Master querying data in Amazon S3 using SQL (part 1)

Learn how to leverage data formats, partitioning (partition pruning) and predicate pushdown to slash query times and amount of data scanned in Amazon Athena.

Oct 08, 2024

Amazon S3 (Simple Storage Service) is a popular choice for storing large amounts of data on AWS. However, efficiently querying this data can be challenging. This article explores various techniques and best practices for querying data stored in Amazon S3.

There are three major components that will be covered in this article:

Data Store (Amazon S3)
Data Catalog (AWS Glue Data Catalog)
Query Engine (Amazon Athena)

Let’s begin…

Data Store (Amazon S3)

Believe me or not, Amazon S3 is not as simple as it’s called.

It’s a mature and feature-rich service that some of the more sophisticated features can surprise even experienced cloud architects. Long story short it’s a scalable object storage service designed to store and retrieve any amount of data from anywhere on the web.

Key Concepts

Amazon S3 uses buckets as containers for objects, with each bucket having a globally unique name. Objects are the fundamental entities stored in S3, consisting of data, a key (name), and metadata. Keys serve as unique identifiers for objects within a bucket. The combination of bucket, key, and version ID uniquely identifies each object.

S3 operates in various geographic regions, where Amazon runs its cloud infrastructure. When creating a bucket, you choose a specific region. This regional approach can help reduce latency, minimize costs, and address regulatory requirements.
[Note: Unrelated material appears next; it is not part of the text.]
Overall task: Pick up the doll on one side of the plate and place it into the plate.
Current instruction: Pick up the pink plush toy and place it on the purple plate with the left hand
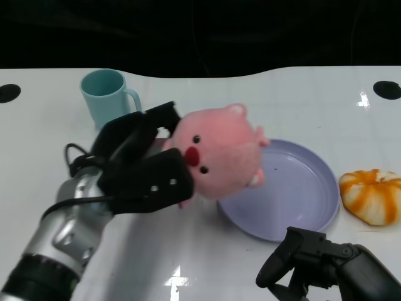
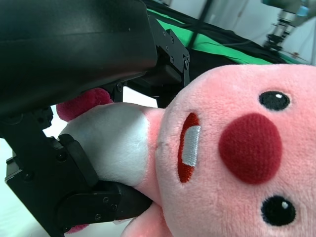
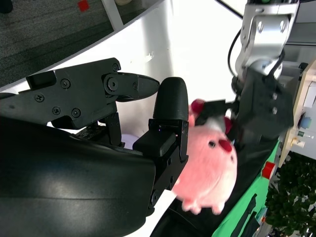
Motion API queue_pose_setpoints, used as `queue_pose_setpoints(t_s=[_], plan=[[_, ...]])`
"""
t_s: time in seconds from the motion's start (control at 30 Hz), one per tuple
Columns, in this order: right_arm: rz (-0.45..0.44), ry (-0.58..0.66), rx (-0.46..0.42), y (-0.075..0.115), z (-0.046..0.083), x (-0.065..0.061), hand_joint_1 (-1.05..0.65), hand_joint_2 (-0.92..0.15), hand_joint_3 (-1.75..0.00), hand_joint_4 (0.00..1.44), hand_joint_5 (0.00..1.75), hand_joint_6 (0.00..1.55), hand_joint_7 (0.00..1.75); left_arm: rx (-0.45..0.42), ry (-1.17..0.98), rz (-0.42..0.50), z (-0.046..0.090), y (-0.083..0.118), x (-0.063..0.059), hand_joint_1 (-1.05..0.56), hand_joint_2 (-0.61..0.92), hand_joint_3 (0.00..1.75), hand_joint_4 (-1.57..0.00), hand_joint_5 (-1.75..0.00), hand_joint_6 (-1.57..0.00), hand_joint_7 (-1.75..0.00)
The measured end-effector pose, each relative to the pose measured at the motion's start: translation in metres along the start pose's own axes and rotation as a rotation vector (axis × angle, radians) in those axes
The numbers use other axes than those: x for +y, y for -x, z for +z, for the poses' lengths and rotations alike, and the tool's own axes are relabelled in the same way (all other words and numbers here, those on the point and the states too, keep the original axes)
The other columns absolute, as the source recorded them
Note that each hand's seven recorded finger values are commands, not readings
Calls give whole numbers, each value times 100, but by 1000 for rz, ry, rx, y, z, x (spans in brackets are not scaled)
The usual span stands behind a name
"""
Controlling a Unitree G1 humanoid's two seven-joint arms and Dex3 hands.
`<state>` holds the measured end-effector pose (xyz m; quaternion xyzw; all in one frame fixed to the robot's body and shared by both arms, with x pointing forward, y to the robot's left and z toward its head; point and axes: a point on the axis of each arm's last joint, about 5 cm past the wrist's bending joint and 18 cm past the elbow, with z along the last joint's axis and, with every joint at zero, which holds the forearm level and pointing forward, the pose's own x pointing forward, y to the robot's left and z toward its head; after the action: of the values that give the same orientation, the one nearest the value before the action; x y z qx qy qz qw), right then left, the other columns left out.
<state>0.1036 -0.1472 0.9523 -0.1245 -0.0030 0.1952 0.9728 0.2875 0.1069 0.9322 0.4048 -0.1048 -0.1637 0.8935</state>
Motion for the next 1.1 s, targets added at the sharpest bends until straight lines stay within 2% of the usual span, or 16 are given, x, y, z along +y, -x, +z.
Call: queue_pose_setpoints(t_s=[0.13, 0.27, 0.5, 0.6, 0.7, 0.77, 0.8, 0.83, 0.87, 0.93, 0.97, 1.0, 1.03, 1.1], plan=[[0, 0, 0, 1, 0, 0, -25, -92, -34, 65, 159, 59, 129, -44, -3, -18, 22, -12, -9, -20, 36, 133, -99, -175, -78, -175], [1, -1, -7, 2, 2, 1, -27, -92, -35, 65, 158, 59, 129, -44, -12, -50, 39, -22, -19, -19, 33, 135, -99, -175, -79, -175], [1, 0, -10, 4, 4, 2, -26, -92, -35, 63, 158, 58, 129, -13, -50, -124, 51, -33, -36, -18, 35, 124, -98, -175, -77, -175], [2, 4, -13, 4, 6, 2, -26, -92, -35, 64, 157, 58, 129, 7, -68, -151, 54, -36, -42, -19, 41, 107, -94, -175, -72, -175], [6, 3, -15, 4, 6, 3, -26, -92, -35, 65, 157, 59, 129, 31, -54, -167, 57, -38, -46, -19, 50, 81, -85, -175, -79, -107], [7, 3, -15, 4, 6, 3, -26, -92, -35, 65, 157, 59, 129, 31, -17, -178, 60, -39, -47, -24, 64, 57, -71, -167, -72, -69], [7, 3, -15, 4, 6, 3, -26, -92, -35, 65, 157, 59, 129, 30, 9, -194, 60, -39, -47, -28, 71, 45, -62, -156, -68, -56], [7, 3, -15, 4, 6, 3, -25, -92, -34, 65, 157, 59, 128, 25, 25, -213, 61, -39, -46, -35, 81, 29, -48, -124, -58, -40], [7, 3, -15, 4, 6, 3, -25, -92, -34, 65, 157, 59, 128, 20, 35, -230, 62, -39, -46, -40, 87, 20, -40, -104, -53, -31], [6, 4, -15, 4, 6, 2, -25, -92, -34, 66, 157, 59, 129, 7, 40, -258, 63, -39, -45, -56, 91, 19, -12, -74, -31, -16], [5, 3, -15, 4, 6, 2, -25, -92, -34, 66, 158, 59, 129, -2, 36, -269, 65, -39, -43, -59, 92, 20, -6, -68, -26, -12], [4, 3, -15, 4, 6, 2, -25, -92, -34, 66, 158, 59, 129, -11, 32, -276, 66, -39, -42, -61, 92, 21, -3, -64, -24, -10], [3, 4, -16, 4, 6, 2, -25, -92, -34, 66, 158, 59, 129, -17, 27, -282, 68, -39, -41, -70, 92, 24, -1, -51, -18, -7], [3, 6, -15, 4, 6, 1, -26, -92, -34, 66, 158, 60, 129, -37, 16, -294, 70, -39, -38, -81, 92, 27, 0, -38, -12, -4]])
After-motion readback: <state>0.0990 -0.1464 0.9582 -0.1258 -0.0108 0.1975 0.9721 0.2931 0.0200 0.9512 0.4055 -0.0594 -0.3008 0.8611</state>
It's important to note that S3 doesn't actually have a concept of directories or folders in the traditional sense. What appears as folders in the S3 console are actually prefixes. A prefix is a common string at the beginning of object keys that groups similar objects together. For example, in the key photos/2023/summer/beach.jpg, the prefix would be photos/2023/summer/. This prefix-based organization allows S3 to simulate a folder-like structure, even though it's fundamentally a flat object store. Understanding this distinction is crucial for efficient data organization and querying in S3.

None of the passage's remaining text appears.